== TASK REQUIREMENTS ==
Below are some records; output exactly the lines from the line with "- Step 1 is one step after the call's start" to the line with "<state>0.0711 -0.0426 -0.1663", both ends kept, and nothing more.

*** Opening of MATERIAL FOR THIS TASK ***

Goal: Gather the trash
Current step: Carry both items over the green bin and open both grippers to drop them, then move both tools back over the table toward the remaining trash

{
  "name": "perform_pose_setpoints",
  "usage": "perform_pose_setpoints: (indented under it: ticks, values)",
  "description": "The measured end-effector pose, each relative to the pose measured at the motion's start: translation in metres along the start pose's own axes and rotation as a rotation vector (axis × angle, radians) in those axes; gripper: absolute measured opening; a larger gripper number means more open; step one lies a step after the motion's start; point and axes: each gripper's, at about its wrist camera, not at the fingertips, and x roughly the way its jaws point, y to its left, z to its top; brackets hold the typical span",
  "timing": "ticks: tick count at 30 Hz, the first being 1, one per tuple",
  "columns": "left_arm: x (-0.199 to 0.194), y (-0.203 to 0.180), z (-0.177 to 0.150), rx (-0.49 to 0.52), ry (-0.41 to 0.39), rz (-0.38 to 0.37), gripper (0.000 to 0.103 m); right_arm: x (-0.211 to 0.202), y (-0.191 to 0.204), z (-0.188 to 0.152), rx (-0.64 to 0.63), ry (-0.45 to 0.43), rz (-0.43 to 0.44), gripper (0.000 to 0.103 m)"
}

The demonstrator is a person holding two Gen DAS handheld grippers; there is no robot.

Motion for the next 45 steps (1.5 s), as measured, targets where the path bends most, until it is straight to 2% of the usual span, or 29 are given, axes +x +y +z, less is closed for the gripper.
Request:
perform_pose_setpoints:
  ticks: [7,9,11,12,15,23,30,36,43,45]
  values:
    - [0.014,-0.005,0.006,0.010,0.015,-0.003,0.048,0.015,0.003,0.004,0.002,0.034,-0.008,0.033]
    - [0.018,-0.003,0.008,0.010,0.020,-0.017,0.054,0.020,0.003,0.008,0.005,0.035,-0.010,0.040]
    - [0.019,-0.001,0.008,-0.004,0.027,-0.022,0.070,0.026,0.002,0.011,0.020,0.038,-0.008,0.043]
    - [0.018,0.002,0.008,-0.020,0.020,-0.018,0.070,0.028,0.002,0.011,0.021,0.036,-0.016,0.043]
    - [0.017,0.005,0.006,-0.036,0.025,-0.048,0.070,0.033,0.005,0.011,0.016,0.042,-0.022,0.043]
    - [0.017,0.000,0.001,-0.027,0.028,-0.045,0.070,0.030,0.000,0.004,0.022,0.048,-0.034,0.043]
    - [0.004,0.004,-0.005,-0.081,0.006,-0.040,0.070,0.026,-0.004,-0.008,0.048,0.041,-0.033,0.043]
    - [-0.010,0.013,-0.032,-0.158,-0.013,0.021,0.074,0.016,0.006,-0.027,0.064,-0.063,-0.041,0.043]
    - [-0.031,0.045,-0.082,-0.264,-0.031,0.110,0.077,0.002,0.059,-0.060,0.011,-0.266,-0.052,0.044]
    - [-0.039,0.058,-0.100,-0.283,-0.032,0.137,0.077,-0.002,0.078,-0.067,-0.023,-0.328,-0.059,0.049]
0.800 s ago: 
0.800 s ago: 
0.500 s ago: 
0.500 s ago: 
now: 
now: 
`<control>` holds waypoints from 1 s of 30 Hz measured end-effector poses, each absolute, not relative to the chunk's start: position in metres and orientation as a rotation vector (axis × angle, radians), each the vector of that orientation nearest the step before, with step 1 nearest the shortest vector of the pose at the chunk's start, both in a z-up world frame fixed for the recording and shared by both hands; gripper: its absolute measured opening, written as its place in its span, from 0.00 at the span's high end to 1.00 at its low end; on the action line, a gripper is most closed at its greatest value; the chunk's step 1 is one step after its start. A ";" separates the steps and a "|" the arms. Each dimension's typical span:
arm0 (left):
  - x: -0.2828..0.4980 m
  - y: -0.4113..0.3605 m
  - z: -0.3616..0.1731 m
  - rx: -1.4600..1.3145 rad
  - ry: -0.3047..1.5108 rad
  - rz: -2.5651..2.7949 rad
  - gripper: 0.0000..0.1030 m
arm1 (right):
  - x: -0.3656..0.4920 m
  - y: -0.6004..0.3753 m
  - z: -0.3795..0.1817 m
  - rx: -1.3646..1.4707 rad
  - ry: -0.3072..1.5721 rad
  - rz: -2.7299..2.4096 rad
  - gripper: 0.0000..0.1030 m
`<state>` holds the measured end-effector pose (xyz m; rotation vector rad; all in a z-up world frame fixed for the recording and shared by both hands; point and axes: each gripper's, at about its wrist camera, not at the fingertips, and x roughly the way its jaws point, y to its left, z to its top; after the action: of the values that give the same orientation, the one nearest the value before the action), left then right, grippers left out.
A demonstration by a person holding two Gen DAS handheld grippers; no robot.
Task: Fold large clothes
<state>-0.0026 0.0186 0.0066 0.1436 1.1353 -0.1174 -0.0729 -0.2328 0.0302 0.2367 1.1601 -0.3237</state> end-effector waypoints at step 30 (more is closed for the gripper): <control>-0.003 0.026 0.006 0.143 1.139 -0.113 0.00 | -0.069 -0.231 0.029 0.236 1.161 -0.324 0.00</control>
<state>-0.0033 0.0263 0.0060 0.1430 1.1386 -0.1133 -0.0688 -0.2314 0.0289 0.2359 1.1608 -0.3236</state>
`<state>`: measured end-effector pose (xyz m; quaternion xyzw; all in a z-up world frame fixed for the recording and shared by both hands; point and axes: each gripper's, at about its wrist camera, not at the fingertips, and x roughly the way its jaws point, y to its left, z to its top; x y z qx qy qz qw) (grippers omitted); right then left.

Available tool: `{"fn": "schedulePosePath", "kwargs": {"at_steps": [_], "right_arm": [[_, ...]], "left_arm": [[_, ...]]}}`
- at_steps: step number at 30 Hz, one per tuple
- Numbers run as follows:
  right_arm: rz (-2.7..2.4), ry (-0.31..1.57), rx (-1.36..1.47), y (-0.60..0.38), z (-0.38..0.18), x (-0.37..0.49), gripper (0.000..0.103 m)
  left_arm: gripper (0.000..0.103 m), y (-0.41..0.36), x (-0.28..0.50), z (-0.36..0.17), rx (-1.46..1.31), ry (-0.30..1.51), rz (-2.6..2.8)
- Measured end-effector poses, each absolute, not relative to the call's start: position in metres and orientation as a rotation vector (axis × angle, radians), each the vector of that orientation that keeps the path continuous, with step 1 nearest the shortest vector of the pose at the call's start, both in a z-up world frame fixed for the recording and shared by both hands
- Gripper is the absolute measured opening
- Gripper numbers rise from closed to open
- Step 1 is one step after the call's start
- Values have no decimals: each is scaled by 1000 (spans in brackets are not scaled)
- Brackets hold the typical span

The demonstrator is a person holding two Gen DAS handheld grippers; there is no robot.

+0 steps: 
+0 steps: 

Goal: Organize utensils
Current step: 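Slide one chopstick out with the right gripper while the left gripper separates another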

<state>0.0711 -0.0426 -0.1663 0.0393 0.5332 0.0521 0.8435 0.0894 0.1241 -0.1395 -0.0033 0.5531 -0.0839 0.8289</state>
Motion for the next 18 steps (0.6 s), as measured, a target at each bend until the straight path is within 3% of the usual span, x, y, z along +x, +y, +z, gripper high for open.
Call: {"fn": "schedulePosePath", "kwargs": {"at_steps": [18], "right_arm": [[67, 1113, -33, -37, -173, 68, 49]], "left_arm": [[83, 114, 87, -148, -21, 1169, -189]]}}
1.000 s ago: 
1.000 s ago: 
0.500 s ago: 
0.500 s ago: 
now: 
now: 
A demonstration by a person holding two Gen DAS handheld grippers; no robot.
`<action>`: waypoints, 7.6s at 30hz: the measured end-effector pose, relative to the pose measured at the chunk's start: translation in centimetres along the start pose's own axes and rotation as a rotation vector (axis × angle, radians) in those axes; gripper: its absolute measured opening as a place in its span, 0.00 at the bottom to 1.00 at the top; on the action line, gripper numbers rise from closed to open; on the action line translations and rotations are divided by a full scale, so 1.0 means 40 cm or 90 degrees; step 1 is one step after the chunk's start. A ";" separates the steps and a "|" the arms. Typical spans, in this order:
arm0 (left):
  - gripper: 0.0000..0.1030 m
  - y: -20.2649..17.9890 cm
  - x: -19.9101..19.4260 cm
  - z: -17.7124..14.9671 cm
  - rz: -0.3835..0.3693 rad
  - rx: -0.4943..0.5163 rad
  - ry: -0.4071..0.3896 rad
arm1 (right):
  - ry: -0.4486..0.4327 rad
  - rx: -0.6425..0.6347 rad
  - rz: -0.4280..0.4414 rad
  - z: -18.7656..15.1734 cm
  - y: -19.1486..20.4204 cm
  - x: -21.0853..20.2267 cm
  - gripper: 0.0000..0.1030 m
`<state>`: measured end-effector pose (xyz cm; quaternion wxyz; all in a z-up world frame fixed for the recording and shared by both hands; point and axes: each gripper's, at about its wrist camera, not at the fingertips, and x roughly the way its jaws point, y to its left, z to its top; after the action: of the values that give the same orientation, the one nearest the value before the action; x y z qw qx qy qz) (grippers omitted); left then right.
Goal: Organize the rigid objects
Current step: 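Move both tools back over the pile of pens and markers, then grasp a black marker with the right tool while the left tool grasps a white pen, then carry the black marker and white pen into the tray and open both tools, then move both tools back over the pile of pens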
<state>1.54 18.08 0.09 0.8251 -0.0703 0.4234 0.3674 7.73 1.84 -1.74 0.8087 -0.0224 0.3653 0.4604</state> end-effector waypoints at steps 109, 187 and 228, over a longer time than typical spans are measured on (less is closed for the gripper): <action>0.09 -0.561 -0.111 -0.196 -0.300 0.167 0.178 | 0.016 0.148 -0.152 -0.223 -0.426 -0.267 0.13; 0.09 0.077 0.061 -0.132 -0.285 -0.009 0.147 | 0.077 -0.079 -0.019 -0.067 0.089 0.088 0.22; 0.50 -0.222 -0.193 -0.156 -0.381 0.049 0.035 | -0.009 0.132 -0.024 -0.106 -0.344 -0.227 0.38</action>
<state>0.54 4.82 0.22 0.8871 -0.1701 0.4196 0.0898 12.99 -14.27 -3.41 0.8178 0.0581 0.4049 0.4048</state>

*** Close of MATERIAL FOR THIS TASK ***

== TASK RESPONSE ==
- Step 1 is one step after the call's start
- Values have no decimals: each is scaled by 1000 (spans in brackets are not scaled)
- Brackets hold the typical span

The demonstrator is a person holding two Gen DAS handheld grippers; there is no robot.

+0 steps: 
+0 steps: 

Goal: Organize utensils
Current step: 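Slide one chopstick out with the right gripper while the left gripper separates another
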
<state>0.0711 -0.0426 -0.1663 0.0393 0.5332 0.0521 0.8435 0.0894 0.1241 -0.1395 -0.0033 0.5531 -0.0839 0.8289</state>

What has been written completes the answer.